**Task details**
Copy out exactly the lines from the first line of the material below through the line containing "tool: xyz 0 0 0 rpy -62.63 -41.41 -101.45", and nothing beyond them.

* * * *

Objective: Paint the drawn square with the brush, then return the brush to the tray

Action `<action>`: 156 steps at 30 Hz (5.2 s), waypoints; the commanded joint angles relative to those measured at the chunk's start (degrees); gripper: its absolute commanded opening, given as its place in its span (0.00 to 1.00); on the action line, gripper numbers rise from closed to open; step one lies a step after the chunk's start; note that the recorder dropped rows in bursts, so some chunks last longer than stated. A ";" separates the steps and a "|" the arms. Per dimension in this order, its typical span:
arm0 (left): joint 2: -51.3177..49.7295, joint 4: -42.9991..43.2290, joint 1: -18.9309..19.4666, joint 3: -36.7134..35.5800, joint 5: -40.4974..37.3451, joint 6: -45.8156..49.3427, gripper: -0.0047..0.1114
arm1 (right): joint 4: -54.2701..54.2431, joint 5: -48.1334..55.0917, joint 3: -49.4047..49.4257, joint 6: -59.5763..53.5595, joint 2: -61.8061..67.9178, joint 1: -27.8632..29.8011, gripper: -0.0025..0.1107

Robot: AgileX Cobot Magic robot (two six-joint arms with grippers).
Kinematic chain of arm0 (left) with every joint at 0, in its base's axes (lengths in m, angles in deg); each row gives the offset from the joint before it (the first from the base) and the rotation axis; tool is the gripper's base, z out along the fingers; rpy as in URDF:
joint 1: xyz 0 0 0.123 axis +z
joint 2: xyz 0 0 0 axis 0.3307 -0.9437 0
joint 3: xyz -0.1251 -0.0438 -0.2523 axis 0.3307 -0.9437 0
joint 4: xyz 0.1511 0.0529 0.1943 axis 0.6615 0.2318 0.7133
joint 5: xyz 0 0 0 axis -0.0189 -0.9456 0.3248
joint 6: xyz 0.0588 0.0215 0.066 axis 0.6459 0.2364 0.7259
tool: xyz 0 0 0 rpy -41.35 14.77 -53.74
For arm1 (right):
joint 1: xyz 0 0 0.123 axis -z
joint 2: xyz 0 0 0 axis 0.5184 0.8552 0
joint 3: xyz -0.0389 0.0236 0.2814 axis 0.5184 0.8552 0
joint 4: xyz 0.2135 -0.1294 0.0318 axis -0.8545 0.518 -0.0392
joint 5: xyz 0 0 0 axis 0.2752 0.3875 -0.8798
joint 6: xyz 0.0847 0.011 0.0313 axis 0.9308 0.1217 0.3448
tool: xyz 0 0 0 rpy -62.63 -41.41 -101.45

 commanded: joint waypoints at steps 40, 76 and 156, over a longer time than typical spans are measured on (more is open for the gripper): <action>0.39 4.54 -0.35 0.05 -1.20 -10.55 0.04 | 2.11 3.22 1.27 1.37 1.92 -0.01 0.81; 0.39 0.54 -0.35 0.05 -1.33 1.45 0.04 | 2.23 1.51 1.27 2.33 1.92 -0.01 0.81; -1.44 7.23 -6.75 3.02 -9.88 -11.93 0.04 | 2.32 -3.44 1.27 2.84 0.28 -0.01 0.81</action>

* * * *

**Answer for this exercise**
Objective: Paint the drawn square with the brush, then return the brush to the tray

Action `<action>`: 156 steps at 30 Hz (5.2 s), waypoints; the commanded joint angles relative to those measured at the chunk's start (degrees); gripper: its absolute commanded opening, given as its place in its span (0.00 to 1.00); on the action line, gripper numbers rise from closed to open; step one lies a step after the chunk's start; note that the recorder dropped rows in bursts, so some chunks last longer than stated. A ";" separates the steps and a "|" the arms. Per dimension in this order, its typical span:
arm0 (left): joint 2: -51.3177..49.7295, joint 4: -42.9991..43.2290, joint 1: -18.9309..19.4666, joint 3: -36.7134..35.5800, joint 5: -40.4974..37.3451, joint 6: -45.8156..49.3427, gripper: -0.0047..0.1114
arm1 (right): joint 4: -54.2701..54.2431, joint 5: -48.1334..55.0917, joint 3: -49.4047..49.4257, joint 6: -59.5763..53.5595, joint 2: -61.8061..67.9178, joint 1: -27.8632..29.8011, gripper: -0.0025..0.1107

Robot: AgileX Cobot Magic robot (two six-joint arms with grippers).
Kinematic chain of arm0 (left) with every joint at 0, in its base's axes (lengths in m, angles in deg); each row gives the offset from the joint before it (the first from the base) and the rotation axis; tool is the gripper's base, z out along the fingers; rpy as in URDF:
joint 1: xyz 0 0 0.123 axis +z
joint 2: xyz 0 0 0 axis 0.3307 -0.9437 0
joint 3: xyz -0.1251 -0.0438 -0.2523 axis 0.3307 -0.9437 0
joint 4: xyz 0.1511 0.0529 0.1943 axis 0.6615 0.2318 0.7133
joint 5: xyz 0 0 0 axis -0.0189 -0.9456 0.3248
joint 6: xyz 0.0588 0.0215 0.066 axis 0.6459 0.2364 0.7259
tool: xyz 0 0 0 rpy -41.35 14.77 -53.74
For arm1 (right):
joint 1: xyz 0 0 0.123 axis -z
joint 2: xyz 0 0 0 axis 0.5184 0.8552 0
joint 3: xyz -0.0389 0.0236 0.2814 axis 0.5184 0.8552 0
joint 4: xyz 0.2135 -0.1294 0.0318 axis -0.8545 0.518 -0.0392
joint 5: xyz 0 0 0 axis 0.2752 0.3875 -0.8798
joint 6: xyz 0.0847 0.011 0.0313 axis 0.9308 0.1217 0.3448
tool: xyz 0 0 0 rpy -62.63 -41.41 -101.45

With this output, the exercise is done.